#### [DIRECTIONS FOR THIS TASK]
The expected output is every line from the one containing "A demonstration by" to the end of the data below, exactly, and no other line.
○ ○ ○ ○
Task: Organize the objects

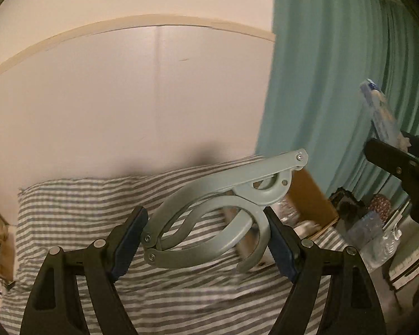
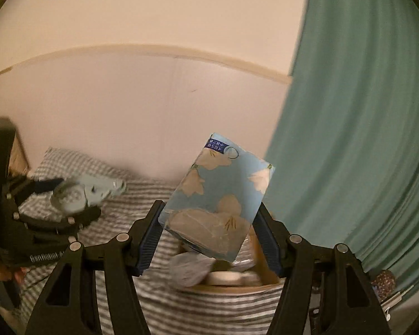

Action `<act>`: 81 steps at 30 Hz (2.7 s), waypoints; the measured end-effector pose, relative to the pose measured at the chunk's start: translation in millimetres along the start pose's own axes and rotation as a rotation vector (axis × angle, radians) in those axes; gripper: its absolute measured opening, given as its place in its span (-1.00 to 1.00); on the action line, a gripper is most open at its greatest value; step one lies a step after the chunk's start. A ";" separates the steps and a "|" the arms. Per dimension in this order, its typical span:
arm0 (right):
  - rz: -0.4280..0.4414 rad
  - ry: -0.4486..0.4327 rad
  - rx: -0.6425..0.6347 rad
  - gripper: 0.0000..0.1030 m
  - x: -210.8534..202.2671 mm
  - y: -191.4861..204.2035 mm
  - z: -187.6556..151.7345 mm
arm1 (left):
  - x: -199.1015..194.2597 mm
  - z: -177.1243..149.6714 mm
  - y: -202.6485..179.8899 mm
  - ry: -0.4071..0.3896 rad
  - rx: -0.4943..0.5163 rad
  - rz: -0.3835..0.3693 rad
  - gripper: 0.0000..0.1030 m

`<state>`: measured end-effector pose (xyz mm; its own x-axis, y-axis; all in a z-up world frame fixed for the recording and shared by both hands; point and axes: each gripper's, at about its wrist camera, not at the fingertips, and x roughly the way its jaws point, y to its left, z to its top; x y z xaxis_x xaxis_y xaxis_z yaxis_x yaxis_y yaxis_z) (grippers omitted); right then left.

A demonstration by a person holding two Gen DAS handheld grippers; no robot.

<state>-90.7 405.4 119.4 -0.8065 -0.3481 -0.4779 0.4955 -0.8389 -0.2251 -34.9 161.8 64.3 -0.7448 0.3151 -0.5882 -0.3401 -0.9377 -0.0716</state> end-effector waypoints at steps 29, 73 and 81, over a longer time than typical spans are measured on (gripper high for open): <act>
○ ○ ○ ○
#### [YOUR SOLUTION]
A demonstration by a person holding two Gen DAS handheld grippers; no robot.

<state>-90.7 405.4 119.4 -0.8065 -0.3481 -0.4779 0.4955 -0.8389 -0.2251 -34.9 161.8 64.3 -0.7448 0.3151 -0.5882 -0.3401 -0.9377 -0.0716</state> end-effector waypoints at steps 29, 73 and 81, over a longer time than typical spans are measured on (gripper high for open): <act>

The response to the exercise is now complete.